### RECORDS SHOWN

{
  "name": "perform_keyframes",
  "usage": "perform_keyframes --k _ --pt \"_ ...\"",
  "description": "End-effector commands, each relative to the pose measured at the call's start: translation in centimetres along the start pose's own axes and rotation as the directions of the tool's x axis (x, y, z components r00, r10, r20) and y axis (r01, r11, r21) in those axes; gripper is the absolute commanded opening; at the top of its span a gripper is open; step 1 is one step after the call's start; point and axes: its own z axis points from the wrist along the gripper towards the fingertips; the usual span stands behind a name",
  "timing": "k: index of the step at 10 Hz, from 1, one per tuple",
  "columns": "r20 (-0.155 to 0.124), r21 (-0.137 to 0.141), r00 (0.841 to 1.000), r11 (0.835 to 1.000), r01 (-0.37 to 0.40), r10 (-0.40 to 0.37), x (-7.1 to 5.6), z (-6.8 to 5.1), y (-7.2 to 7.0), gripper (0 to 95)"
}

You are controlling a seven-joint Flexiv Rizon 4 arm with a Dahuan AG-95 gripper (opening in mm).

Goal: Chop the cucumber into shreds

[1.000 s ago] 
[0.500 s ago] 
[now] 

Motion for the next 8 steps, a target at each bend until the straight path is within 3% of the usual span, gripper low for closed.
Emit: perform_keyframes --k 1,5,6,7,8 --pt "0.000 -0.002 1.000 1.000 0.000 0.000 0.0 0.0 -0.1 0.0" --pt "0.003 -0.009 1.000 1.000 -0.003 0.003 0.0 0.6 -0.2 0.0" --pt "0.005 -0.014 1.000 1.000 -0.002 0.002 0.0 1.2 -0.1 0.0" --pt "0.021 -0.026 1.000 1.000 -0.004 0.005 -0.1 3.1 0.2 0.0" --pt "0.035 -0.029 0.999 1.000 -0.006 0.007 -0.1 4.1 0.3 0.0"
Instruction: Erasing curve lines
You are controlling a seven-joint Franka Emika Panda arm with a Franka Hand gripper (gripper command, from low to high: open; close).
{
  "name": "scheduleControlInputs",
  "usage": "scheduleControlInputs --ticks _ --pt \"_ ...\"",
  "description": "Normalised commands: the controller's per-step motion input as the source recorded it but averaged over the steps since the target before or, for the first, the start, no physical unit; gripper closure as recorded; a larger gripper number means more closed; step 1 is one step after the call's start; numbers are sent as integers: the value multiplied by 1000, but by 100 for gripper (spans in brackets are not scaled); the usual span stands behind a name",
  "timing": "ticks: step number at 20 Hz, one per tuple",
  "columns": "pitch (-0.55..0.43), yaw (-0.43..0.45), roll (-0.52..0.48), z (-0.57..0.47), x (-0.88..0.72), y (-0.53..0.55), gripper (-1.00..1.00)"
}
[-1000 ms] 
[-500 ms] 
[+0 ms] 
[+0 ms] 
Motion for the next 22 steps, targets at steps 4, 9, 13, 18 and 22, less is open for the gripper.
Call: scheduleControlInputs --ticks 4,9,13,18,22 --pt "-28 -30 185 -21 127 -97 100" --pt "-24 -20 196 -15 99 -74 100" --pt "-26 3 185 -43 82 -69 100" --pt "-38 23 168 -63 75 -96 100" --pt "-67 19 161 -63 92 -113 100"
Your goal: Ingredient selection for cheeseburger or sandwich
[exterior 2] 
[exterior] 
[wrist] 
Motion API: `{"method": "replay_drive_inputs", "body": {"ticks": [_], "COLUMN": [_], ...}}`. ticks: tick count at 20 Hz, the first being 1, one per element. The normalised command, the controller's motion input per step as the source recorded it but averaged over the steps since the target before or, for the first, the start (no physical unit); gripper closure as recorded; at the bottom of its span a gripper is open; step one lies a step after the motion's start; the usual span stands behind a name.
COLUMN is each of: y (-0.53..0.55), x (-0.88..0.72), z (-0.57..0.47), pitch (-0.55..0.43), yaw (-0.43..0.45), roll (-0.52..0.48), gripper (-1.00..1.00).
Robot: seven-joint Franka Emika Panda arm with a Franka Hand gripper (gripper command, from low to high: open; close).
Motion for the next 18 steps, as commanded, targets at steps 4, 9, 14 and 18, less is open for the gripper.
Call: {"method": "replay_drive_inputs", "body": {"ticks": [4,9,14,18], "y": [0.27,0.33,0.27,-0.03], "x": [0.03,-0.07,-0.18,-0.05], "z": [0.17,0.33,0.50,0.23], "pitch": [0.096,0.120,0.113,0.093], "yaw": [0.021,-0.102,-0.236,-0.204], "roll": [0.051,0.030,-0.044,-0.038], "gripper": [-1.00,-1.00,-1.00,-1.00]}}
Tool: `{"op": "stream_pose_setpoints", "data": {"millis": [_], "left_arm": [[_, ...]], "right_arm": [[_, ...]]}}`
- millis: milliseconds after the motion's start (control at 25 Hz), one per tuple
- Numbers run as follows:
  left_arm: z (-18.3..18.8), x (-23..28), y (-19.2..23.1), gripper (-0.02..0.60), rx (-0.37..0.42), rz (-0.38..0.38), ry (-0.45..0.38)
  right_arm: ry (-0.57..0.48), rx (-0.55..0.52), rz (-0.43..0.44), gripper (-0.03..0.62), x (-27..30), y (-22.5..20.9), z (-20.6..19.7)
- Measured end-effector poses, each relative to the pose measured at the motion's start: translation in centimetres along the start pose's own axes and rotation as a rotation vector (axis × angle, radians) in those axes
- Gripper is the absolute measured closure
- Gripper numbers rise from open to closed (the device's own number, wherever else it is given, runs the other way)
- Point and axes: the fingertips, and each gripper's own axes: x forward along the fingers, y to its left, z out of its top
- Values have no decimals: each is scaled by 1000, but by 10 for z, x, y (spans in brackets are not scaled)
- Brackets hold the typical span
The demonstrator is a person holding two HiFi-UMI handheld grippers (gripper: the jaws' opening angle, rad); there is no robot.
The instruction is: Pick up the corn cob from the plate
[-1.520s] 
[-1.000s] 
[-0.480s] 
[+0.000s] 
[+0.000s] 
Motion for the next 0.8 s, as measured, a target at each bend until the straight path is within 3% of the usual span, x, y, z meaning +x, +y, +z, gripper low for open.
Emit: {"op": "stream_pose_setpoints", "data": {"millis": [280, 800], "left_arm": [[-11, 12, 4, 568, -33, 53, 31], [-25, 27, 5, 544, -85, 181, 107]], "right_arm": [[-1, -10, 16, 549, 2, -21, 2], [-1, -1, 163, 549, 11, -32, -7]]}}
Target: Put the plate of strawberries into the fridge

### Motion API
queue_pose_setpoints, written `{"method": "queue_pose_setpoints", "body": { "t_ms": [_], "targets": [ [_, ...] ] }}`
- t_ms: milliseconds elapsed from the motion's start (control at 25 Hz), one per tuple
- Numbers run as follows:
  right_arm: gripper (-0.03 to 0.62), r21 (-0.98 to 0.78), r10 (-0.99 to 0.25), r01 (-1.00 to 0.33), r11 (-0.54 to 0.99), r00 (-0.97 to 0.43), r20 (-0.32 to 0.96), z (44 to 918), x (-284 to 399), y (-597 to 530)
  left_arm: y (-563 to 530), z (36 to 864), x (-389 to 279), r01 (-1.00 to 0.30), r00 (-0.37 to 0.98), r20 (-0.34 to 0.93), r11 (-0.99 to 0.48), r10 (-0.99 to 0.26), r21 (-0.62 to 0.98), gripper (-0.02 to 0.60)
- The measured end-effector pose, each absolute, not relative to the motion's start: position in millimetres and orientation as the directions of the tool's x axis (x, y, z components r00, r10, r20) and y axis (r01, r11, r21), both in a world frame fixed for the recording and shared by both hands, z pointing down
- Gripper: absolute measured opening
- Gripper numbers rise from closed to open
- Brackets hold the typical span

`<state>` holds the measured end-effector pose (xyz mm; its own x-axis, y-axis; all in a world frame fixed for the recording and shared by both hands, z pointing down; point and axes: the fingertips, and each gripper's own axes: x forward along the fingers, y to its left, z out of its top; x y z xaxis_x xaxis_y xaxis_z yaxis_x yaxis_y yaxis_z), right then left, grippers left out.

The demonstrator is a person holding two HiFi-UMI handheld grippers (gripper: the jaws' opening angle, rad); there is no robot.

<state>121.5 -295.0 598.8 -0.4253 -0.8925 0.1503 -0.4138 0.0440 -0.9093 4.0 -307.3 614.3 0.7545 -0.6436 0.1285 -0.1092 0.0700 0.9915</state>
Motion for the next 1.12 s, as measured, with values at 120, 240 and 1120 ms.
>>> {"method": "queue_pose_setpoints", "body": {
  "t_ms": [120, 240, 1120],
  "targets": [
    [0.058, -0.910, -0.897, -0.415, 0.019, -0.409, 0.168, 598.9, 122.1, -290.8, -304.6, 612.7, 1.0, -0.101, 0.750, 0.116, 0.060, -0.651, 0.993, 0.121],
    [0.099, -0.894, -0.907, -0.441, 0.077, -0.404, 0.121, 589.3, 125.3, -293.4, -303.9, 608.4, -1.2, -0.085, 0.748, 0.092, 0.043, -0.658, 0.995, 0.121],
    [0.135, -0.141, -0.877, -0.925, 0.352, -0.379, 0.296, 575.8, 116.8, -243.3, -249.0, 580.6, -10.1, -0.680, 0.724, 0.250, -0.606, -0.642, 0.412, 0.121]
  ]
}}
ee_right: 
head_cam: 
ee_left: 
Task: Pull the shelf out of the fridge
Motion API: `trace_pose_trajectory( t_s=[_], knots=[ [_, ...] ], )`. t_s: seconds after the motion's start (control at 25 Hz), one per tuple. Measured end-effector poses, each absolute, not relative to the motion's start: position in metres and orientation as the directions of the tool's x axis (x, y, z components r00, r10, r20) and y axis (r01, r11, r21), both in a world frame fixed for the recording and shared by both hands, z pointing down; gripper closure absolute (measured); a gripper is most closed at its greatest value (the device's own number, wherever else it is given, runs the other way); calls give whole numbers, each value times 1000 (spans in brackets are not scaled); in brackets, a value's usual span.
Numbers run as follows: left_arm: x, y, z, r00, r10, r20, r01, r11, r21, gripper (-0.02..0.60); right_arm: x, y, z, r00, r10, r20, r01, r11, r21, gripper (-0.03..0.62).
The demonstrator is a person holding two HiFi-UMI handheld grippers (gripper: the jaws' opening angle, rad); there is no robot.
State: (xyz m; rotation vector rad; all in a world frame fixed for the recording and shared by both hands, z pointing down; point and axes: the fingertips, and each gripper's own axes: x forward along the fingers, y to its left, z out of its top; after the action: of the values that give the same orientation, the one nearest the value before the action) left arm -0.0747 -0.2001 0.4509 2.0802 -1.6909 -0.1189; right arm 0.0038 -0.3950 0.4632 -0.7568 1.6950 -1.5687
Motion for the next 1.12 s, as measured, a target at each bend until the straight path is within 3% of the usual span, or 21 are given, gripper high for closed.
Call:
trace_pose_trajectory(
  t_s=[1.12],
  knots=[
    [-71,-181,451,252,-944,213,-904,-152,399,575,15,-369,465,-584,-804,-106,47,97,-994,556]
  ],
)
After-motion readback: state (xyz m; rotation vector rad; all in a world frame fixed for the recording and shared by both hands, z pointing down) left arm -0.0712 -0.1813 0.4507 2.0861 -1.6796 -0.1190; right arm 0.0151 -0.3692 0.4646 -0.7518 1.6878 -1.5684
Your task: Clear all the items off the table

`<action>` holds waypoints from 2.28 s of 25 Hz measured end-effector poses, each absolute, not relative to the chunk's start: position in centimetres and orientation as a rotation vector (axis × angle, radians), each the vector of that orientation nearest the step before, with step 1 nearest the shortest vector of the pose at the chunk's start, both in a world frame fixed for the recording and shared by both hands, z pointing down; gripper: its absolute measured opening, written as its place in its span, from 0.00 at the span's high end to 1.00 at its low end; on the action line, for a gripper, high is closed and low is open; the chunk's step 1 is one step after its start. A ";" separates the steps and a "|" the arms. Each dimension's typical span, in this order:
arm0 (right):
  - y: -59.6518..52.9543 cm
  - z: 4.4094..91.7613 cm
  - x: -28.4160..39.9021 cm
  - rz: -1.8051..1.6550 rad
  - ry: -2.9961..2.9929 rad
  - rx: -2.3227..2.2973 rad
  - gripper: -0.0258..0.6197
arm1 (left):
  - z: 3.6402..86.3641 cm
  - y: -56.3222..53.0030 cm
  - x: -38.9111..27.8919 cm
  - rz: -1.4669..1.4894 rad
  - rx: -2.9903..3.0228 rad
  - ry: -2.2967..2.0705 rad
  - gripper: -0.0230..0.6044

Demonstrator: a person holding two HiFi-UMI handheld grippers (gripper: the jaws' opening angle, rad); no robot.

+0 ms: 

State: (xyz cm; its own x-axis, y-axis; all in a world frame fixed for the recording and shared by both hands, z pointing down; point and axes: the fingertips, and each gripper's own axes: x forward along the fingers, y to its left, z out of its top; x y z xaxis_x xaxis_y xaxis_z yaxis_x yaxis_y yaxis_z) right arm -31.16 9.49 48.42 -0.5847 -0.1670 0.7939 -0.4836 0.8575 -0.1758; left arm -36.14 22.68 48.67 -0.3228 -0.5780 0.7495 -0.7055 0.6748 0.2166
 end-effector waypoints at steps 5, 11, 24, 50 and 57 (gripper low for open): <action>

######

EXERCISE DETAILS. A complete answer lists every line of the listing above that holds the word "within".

SOLUTION FOR THIS EXERCISE.
Motion for the next 8 steps, a target at each bend until the straight path is within 3% of the usual span, gripper low for closed.
Motion for the next 0.8 s, as measured, a target at each bend until the straight path is within 3% of the usual span, x, y, z meaning +x, +y, +z, gripper low for open.
Motion for the next 1.12 s, as measured, a target at each bend until the straight path is within 3% of the usual span, or 21 are given, gripper high for closed.

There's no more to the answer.